DEVICE = torch.device("cuda" if torch.cuda.is_available() else "cpu")

print('Training on',DEVICE)

42.108.3. Load datasets#

datasets_url = "https://static-1300131294.cos.ap-shanghai.myqcloud.com/data/deep-learning/autoencoder/variational-autoencoder-and-faces-generation/lfw-deepfunneled.zip"
attributes_url = "https://static-1300131294.cos.ap-shanghai.myqcloud.com/data/deep-learning/autoencoder/variational-autoencoder-and-faces-generation/lfw_attributes.txt"
model_url = "https://static-1300131294.cos.ap-shanghai.myqcloud.com/data/deep-learning/autoencoder/variational-autoencoder-and-faces-generation/variational-autoencoder-and-faces-generation.pth"
model_vae_url = "https://static-1300131294.cos.ap-shanghai.myqcloud.com/data/deep-learning/autoencoder/variational-autoencoder-and-faces-generation/vae_model.pth"
notebook_path = os.getcwd()

tmp_folder_path = os.path.join(notebook_path, "tmp")

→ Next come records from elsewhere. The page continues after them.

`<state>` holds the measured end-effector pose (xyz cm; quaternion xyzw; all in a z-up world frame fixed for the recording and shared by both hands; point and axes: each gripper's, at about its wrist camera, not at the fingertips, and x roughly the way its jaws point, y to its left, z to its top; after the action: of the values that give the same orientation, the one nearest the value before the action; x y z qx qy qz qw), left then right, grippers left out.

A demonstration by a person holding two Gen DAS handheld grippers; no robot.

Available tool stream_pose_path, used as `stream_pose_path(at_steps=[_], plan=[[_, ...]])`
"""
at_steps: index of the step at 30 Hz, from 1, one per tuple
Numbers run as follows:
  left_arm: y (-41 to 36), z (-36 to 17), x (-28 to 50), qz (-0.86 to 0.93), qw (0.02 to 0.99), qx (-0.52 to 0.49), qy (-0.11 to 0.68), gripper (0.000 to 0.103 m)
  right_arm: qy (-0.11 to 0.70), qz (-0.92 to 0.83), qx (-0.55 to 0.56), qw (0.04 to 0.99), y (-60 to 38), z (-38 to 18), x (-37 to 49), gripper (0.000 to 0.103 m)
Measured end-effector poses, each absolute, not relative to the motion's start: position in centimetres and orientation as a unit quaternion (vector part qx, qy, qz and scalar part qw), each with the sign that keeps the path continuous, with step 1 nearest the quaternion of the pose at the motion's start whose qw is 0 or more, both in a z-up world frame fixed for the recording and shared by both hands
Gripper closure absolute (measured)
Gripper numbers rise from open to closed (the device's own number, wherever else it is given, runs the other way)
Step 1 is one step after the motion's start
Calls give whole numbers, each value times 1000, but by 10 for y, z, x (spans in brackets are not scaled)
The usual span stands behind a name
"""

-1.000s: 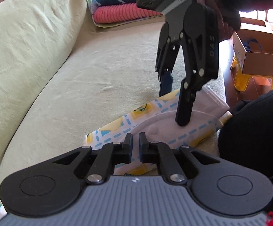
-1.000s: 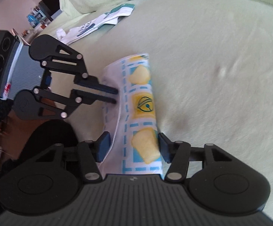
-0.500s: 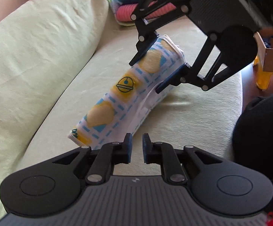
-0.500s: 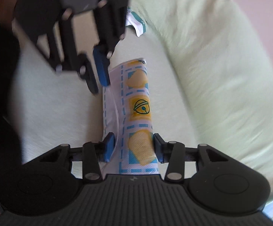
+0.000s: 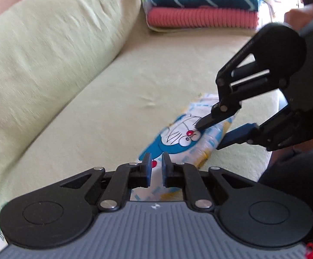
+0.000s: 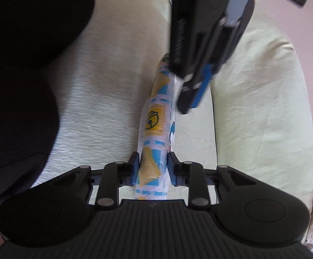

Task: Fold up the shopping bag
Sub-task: 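Flip the strip over with the right gripper, showing the Doraemon print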

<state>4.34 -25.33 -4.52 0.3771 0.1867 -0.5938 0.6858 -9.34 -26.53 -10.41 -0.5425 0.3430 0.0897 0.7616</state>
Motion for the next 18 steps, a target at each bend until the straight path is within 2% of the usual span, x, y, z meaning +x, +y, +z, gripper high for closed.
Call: stream_pose_path(at_steps=[6, 8, 11, 14, 17, 18], plan=[[-260, -55, 45, -589, 686, 378, 198, 100, 358, 84, -502, 783, -276, -107, -85, 75], [-263, -55, 46, -592, 678, 386, 200, 100, 383, 111, -403, 824, -294, -83, -76, 68], [-262, -53, 46, -596, 670, 394, 201, 100, 433, 144, -246, 855, -336, -43, -58, 70], [-263, -53, 46, -601, 662, 401, 199, 100, 442, 143, -169, 869, -383, -19, -43, 55], [-265, -52, 49, -611, 650, 406, 198, 100, 461, 158, -116, 866, -416, -13, -12, 34], [-265, -52, 50, -615, 644, 411, 196, 100, 469, 173, -100, 860, -419, -13, -4, 34]])
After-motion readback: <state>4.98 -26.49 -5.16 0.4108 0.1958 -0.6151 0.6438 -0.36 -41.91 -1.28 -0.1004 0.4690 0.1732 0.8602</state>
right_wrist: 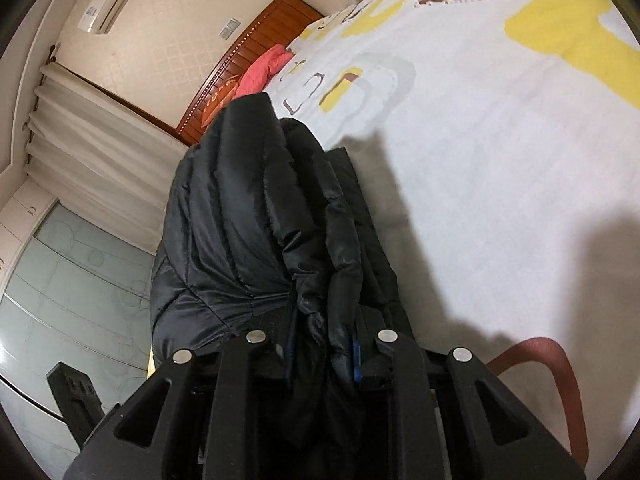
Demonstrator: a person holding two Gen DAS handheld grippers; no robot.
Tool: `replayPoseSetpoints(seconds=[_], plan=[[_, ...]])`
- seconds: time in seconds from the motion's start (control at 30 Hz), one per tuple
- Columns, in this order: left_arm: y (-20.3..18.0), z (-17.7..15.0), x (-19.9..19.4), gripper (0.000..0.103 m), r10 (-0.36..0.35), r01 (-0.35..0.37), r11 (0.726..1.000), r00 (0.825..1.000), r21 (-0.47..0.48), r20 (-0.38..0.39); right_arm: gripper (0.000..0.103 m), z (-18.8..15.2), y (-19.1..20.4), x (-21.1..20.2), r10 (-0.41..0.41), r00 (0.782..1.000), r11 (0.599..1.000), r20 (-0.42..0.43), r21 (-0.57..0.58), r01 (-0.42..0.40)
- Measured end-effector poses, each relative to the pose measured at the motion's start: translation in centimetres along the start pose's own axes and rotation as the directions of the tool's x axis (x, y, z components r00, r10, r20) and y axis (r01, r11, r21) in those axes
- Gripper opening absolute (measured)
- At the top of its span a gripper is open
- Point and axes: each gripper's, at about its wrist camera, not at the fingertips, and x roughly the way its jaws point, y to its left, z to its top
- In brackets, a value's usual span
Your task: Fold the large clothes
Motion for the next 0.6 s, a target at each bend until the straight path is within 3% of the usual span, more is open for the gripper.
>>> replayPoseSetpoints(seconds=[0.2, 0.27, 0.37, 0.53, 0.6], plan=[[0.2, 0.2, 0.5, 0.075, 0.007, -0.007, 1.0, 1.0, 0.009, -0.002, 0.02, 0.9, -0.1, 0.6, 0.012, 1.0, 1.0, -0.011, 0.017, -0.012], [0.6, 0.2, -0.2, 0.074, -0.012, 0.012, 1.0, 1.0, -0.011, 0.008, 0.028, 1.4, 0.3, 0.3, 0.003, 1.0, 1.0, -0.011, -0.003, -0.003], [0.8, 0.2, -1.1, 0.074, -0.026, 0.027, 0.999, 1.0, -0.042, 0.014, 0.035, 1.5, 1.2, -1.1, -0.02, 1.0, 0.999, 0.008, -0.024, 0.021], [1.2, 0.2, -4.0, 0.073, -0.032, 0.037, 0.996, 0.998, -0.078, 0.062, 0.038, 0.7, 2.3, -5.0, -0.021, 0.999, 0.999, 0.044, -0.039, 0.022], [1.2, 0.0, -5.1, 0.073, -0.038, 0.046, 0.995, 0.995, -0.092, 0.087, 0.054, -0.1, 3.2, -6.4, -0.013, 0.999, 0.998, 0.051, -0.055, 0.015]])
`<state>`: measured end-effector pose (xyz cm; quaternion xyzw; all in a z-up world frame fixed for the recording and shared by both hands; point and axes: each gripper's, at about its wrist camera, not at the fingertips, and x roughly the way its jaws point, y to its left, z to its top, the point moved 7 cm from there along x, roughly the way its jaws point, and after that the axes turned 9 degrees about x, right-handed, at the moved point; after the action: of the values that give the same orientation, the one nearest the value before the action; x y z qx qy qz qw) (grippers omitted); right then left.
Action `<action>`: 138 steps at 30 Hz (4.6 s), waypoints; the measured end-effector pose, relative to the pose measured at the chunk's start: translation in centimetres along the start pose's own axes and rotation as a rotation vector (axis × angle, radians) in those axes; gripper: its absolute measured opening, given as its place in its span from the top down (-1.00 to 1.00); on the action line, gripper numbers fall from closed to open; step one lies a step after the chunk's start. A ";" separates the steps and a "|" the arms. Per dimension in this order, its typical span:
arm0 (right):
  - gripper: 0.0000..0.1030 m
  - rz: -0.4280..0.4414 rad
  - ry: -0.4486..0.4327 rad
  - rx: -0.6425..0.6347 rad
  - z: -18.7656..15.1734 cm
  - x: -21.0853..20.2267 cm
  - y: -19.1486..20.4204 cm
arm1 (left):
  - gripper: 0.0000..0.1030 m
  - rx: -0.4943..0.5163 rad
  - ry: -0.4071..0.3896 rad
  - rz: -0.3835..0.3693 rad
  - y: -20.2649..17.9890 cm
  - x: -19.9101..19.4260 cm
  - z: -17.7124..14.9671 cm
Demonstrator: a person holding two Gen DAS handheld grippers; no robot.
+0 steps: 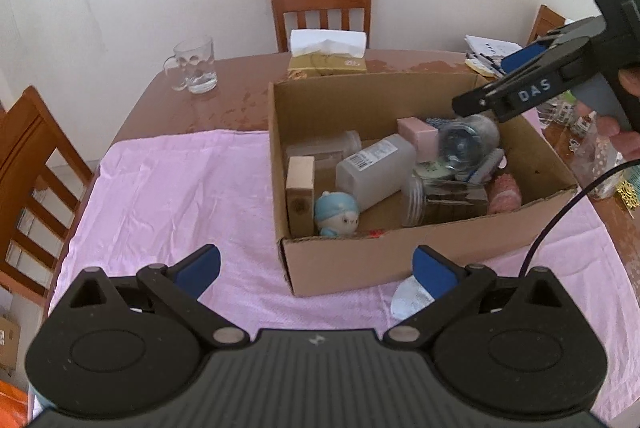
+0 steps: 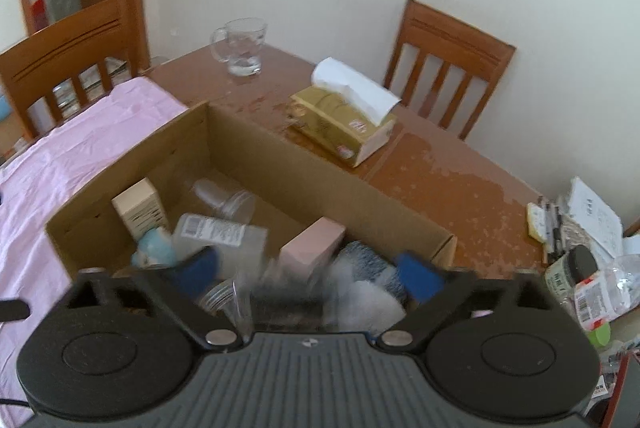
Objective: Organize objects
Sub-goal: 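Lower the clear clip jar into the box and open the right tool, then move left tool to the white knit cap while right tool moves to the C&S tissue pack, then grasp the white knit cap with left tool while right tool grasps the C&S tissue pack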
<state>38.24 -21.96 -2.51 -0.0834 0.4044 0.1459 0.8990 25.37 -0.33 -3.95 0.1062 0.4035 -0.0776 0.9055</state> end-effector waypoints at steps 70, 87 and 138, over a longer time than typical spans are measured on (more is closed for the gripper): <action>-1.00 -0.253 0.324 0.544 -18.7 0.4 9.8 | -0.98 0.124 0.125 -0.111 4.8 4.7 -6.8; -1.00 -0.268 0.314 0.526 -22.6 -2.6 8.1 | -0.98 0.208 0.127 -0.193 -0.5 5.4 -5.9; -1.00 -0.118 0.227 0.345 -24.4 -2.1 3.6 | -0.99 0.176 0.129 -0.190 -9.1 10.2 -6.1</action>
<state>18.61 -25.49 -17.10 0.0322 0.5166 0.0112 0.8556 25.70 -8.06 -16.77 0.1513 0.4606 -0.1912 0.8535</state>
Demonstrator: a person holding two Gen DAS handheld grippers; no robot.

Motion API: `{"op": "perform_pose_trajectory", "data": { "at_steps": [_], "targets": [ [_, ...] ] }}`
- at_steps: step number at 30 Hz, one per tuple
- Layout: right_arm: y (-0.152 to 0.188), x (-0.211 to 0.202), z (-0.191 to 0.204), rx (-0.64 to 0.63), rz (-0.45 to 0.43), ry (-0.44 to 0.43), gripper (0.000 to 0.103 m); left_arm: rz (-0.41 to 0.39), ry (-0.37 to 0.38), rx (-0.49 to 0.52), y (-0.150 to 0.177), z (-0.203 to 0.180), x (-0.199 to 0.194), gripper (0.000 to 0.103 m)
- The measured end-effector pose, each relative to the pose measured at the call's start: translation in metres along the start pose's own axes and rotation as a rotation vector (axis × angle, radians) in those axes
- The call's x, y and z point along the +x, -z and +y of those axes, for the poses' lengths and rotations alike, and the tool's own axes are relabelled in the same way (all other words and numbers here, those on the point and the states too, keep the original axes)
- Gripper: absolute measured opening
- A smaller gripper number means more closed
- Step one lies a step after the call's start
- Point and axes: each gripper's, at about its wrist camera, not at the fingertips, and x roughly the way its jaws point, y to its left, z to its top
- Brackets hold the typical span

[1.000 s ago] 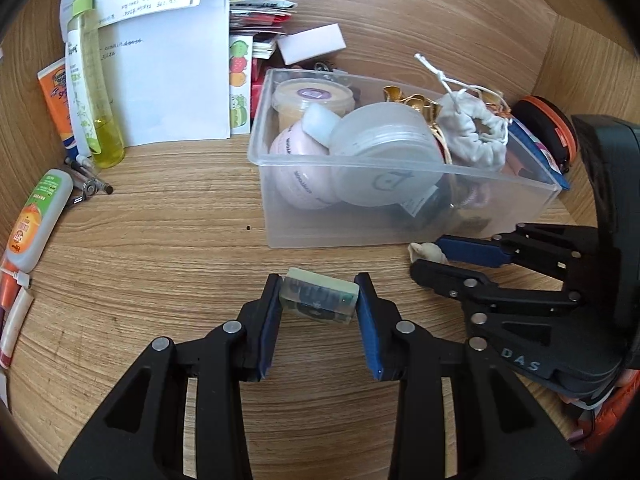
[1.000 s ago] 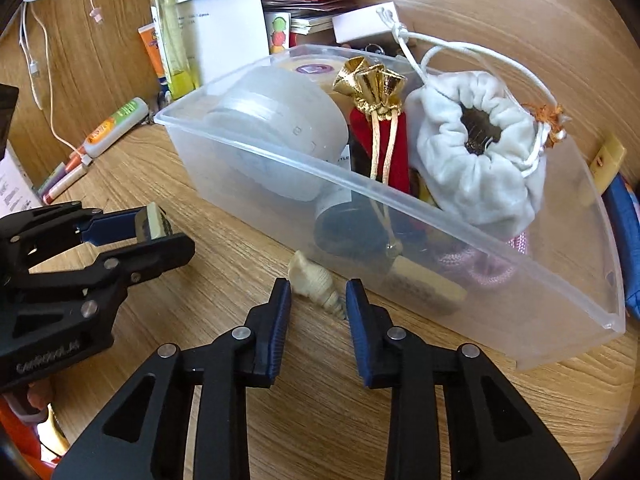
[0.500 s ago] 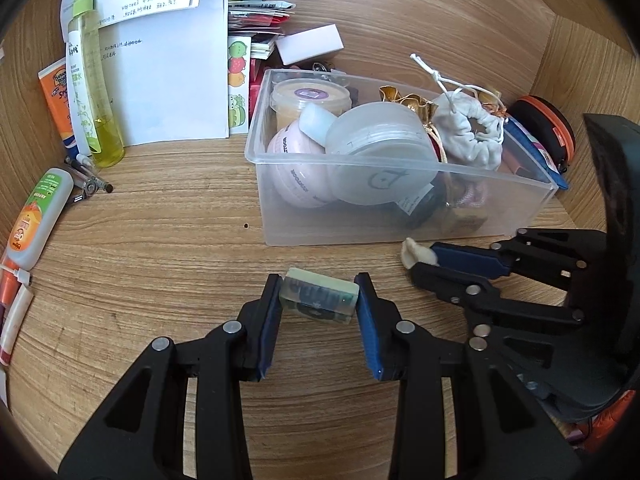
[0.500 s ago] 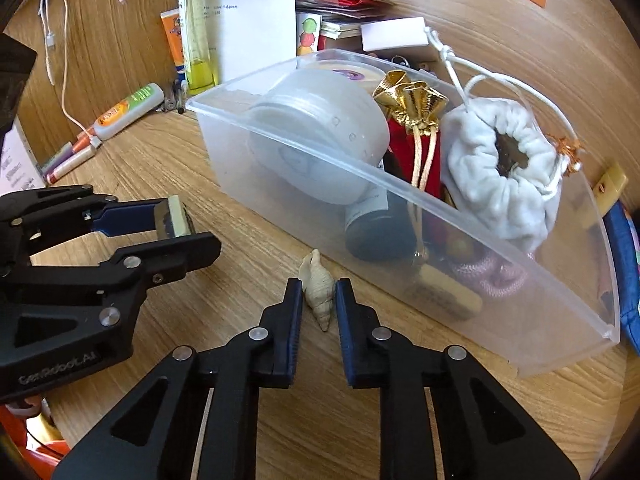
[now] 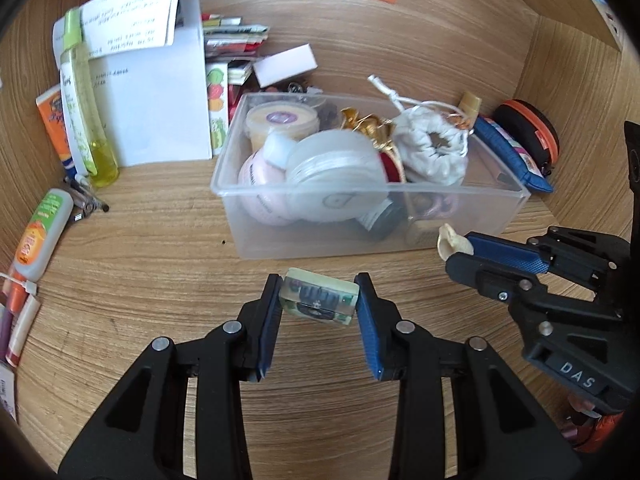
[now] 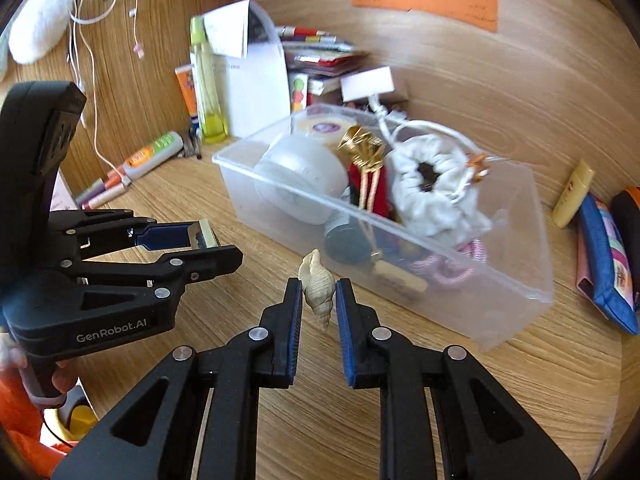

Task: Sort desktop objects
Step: 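Carry the square piece and seashell into the clear box and open both tools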

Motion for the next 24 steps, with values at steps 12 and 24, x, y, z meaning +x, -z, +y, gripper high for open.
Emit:
{"op": "perform_pose_trajectory", "data": {
  "at_steps": [12,24],
  "targets": [
    [-0.001,-0.034,-0.029,0.037,-0.072,0.034,0.015,-0.043,0.055,0.034,-0.027,-0.023,-0.012,0.036],
    [-0.013,-0.050,-0.067,0.082,-0.119,0.081,0.015,-0.079,0.100,0.096,-0.061,-0.050,-0.007,0.036]
  ]
}}
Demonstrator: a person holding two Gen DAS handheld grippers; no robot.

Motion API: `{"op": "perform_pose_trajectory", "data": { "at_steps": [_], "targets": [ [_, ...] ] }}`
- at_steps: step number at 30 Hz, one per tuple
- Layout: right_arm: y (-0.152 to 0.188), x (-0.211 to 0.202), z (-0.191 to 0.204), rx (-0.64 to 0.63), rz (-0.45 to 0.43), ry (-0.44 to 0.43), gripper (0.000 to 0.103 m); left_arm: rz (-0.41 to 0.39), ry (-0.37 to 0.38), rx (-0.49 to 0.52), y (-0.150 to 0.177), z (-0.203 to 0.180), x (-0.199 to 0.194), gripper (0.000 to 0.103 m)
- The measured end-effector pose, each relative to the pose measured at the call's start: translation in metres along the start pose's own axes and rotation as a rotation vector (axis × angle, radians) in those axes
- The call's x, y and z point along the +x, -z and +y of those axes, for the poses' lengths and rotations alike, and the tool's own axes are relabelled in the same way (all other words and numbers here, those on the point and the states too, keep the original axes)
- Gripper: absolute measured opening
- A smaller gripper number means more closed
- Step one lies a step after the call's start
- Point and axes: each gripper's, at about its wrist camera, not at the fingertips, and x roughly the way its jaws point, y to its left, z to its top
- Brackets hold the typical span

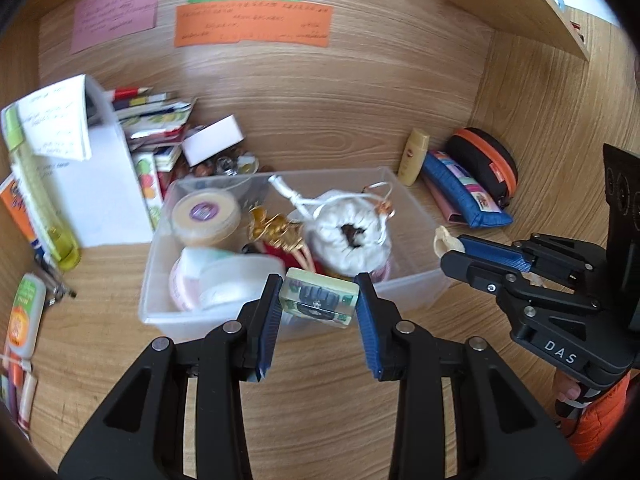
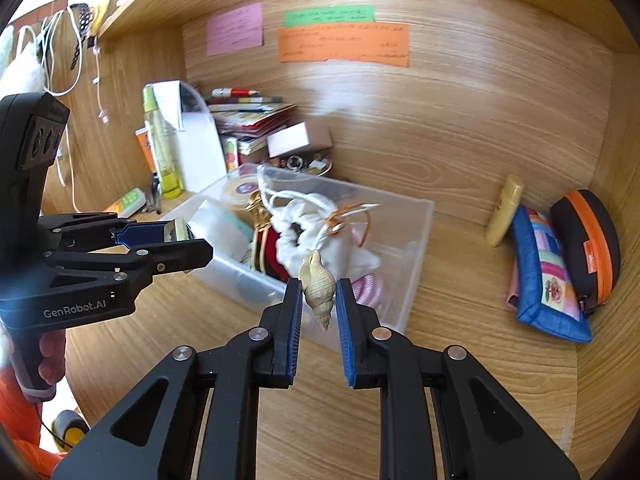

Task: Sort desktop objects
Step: 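Carry the square piece and seashell into the clear box and open both tools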

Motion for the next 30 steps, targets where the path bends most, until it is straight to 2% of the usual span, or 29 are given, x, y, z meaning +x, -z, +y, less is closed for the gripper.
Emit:
{"op": "perform_pose_trajectory", "data": {
  "at_steps": [3,17,30],
  "targets": [
    [-0.003,0.002,-0.010,0.026,-0.004,-0.019,0.015,0.007,0.012,0.019,-0.006,-0.006,0.008,0.036],
    [-0.011,0.036,-0.026,0.014,0.052,-0.005,0.015,0.074,0.000,0.030,-0.018,-0.004,0.052,0.036],
    [-0.015,0.057,-0.030,0.010,0.085,0.000,0.016,0.077,-0.017,0.063,-0.020,-0.006,0.060,0.036]
  ]
}}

if not os.path.exists(tmp_folder_path):
    os.makedirs(tmp_folder_path)

file_path = os.path.join(tmp_folder_path,"autoencoder")

if not os.path.exists(file_path):
    os.makedirs(file_path)

zip_store_path = os.path.join(file_path, "zip-store")

if not os.path.exists(zip_store_path):
    os.makedirs(zip_store_path)
    
datasets_response = requests.get(datasets_url)
attributes_response = requests.get(attributes_url)
model_response = requests.get(model_url)
model_vae_response = requests.get(model_url)

datasets_name = os.path.basename(datasets_url)
attributes_name = os.path.basename(attributes_url)
model_name = os.path.basename(model_url)
model_vae_name = os.path.basename(model_url)

datasets_save_path = os.path.join(zip_store_path, datasets_name)
attributes_save_path = os.path.join(file_path, attributes_name)
model_save_path = os.path.join(file_path, model_name)
model_vae_save_path = os.path.join(file_path, model_name)

with open(datasets_save_path, "wb") as file:
    file.write(datasets_response.content)

with open(attributes_save_path, "wb") as file:
    file.write(attributes_response.content)

with open(model_save_path, "wb") as file:
    file.write(model_response.content)
    
with open(model_vae_save_path, "wb") as file:
    file.write(model_vae_response.content)
zip_file_path = f"./tmp/variational-autoencoder-and-faces-generation/zip-store/{datasets_name}"
extract_path = "./tmp/variational-autoencoder-and-faces-generation"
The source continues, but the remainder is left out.